» DESCRIPTION OF THE TASK
What you return should be the full listing, word for word, without a single image.

++++++++

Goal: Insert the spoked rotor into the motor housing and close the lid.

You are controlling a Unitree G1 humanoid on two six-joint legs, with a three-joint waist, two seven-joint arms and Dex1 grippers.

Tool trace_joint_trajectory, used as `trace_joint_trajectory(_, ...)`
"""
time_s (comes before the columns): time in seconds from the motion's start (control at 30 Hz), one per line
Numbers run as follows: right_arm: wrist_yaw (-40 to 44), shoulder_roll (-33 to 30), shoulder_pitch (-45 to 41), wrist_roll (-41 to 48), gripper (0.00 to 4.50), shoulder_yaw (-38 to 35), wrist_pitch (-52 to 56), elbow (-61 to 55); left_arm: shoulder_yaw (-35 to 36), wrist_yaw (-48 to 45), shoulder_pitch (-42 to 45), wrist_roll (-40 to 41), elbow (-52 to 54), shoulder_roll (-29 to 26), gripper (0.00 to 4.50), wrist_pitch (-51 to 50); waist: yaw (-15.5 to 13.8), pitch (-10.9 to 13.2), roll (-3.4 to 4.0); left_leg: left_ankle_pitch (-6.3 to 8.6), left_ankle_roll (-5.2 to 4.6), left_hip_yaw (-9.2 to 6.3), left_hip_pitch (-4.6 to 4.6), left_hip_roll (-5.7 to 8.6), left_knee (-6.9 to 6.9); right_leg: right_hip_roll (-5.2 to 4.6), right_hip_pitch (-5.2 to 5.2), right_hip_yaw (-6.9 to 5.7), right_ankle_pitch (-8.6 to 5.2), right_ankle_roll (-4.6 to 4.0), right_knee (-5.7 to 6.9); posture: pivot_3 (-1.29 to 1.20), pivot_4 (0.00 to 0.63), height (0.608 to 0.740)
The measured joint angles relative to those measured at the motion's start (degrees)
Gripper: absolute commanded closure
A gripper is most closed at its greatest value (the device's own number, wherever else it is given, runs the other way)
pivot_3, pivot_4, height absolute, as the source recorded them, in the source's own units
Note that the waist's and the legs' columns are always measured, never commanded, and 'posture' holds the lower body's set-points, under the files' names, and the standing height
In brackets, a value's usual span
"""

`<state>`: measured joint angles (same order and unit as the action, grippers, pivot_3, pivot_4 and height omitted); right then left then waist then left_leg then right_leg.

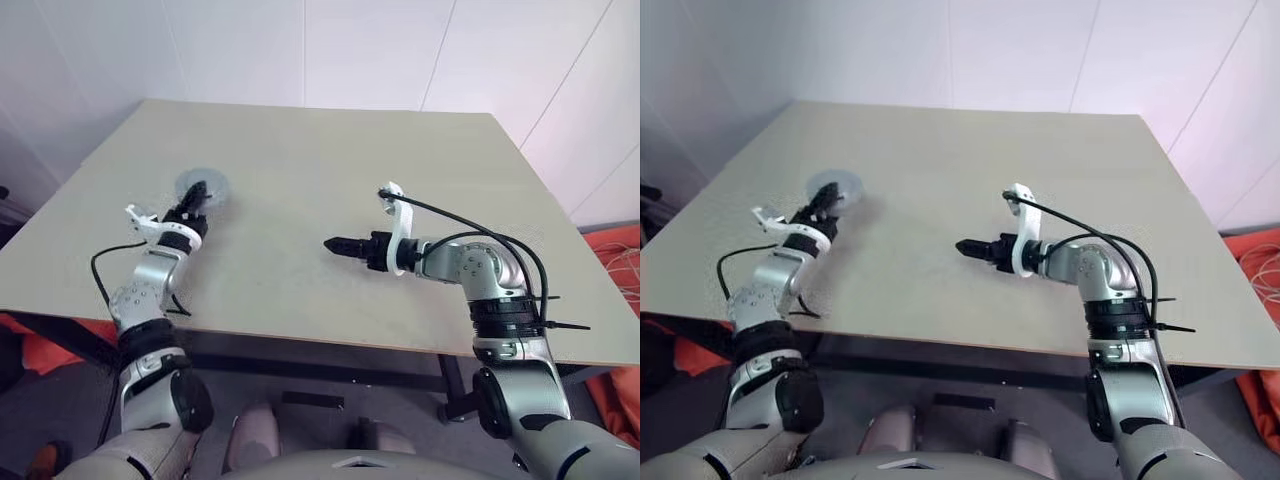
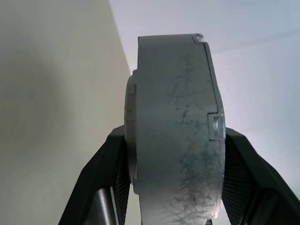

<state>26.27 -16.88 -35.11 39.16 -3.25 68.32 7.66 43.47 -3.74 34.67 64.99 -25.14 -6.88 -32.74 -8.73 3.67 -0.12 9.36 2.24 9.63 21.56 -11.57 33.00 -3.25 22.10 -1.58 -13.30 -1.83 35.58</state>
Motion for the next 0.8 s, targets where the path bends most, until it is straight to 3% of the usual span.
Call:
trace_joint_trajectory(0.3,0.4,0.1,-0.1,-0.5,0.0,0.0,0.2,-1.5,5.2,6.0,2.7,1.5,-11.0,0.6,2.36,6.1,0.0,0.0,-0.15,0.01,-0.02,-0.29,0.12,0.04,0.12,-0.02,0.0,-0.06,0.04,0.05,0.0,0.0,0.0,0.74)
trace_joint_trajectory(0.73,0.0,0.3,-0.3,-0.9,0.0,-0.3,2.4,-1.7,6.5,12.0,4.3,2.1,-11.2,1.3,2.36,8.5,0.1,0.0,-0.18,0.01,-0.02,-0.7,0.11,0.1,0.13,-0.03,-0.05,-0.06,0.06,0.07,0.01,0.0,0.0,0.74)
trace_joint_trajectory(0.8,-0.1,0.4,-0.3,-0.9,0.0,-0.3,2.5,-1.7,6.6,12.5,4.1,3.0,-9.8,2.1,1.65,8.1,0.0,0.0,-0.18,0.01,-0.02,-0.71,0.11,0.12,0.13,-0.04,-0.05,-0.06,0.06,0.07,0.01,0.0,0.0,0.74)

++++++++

» TASK OUTPUT
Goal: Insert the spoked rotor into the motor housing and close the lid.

You are controlling a Unitree G1 humanoid on two six-joint legs, with a three-joint waist, two seven-joint arms and Dex1 grippers.

Tool trace_joint_trajectory, used as `trace_joint_trajectory(_, ...)`
"""
time_s (comes before the columns): time in seconds from the motion's start (control at 30 Hz), one per line
Numbers run as follows: right_arm: wrist_yaw (-40 to 44), shoulder_roll (-33 to 30), shoulder_pitch (-45 to 41), wrist_roll (-41 to 48), gripper (0.00 to 4.50), shoulder_yaw (-38 to 35), wrist_pitch (-52 to 56), elbow (-61 to 55); left_arm: shoulder_yaw (-35 to 36), wrist_yaw (-48 to 45), shoulder_pitch (-42 to 45), wrist_roll (-40 to 41), elbow (-52 to 54), shoulder_roll (-29 to 26), gripper (0.00 to 4.50), wrist_pitch (-51 to 50); waist: yaw (-15.5 to 13.8), pitch (-10.9 to 13.2), roll (-3.4 to 4.0); left_leg: left_ankle_pitch (-6.3 to 8.6), left_ankle_roll (-5.2 to 4.6), left_hip_yaw (-9.2 to 6.3), left_hip_pitch (-4.6 to 4.6), left_hip_roll (-5.7 to 8.6), left_knee (-6.9 to 6.9); right_leg: right_hip_roll (-5.2 to 4.6), right_hip_pitch (-5.2 to 5.2), right_hip_yaw (-6.9 to 5.7), right_ankle_pitch (-8.6 to 5.2), right_ankle_roll (-4.6 to 4.0), right_knee (-5.7 to 6.9); posture: pivot_3 (-1.29 to 1.20), pivot_4 (0.00 to 0.63), height (0.608 to 0.740)
The measured joint angles relative to those measured at the motion's start (degrees)
Gripper: absolute commanded closure
A gripper is most closed at its greatest value (the device's own number, wherever else it is given, runs the other way)
pivot_3, pivot_4, height absolute, as the source recorded them, in the source's own units
Note that the waist's and the legs' columns are always measured, never commanded, and 'posture' holds the lower body's set-points, under the files' names, and the standing height
In brackets, a value's usual span
"""

`<state>`: measured joint angles (same order and unit as the action, grippers, pivot_3, pivot_4 and height omitted); right then left then waist then left_leg then right_leg.


<state>26.27 -16.88 -35.11 39.16 -3.25 68.32 7.66 43.47 -3.74 34.67 64.99 -25.14 -6.88 -32.74 -8.73 3.67 -0.12 9.36 2.24 9.63 21.56 -11.57 33.00 -3.25 22.10 -1.58 -13.30 -1.83 35.58</state>
Motion for the next 0.8 s, targets where the path bends most, until it is straight to 3% of the usual span.
Call:
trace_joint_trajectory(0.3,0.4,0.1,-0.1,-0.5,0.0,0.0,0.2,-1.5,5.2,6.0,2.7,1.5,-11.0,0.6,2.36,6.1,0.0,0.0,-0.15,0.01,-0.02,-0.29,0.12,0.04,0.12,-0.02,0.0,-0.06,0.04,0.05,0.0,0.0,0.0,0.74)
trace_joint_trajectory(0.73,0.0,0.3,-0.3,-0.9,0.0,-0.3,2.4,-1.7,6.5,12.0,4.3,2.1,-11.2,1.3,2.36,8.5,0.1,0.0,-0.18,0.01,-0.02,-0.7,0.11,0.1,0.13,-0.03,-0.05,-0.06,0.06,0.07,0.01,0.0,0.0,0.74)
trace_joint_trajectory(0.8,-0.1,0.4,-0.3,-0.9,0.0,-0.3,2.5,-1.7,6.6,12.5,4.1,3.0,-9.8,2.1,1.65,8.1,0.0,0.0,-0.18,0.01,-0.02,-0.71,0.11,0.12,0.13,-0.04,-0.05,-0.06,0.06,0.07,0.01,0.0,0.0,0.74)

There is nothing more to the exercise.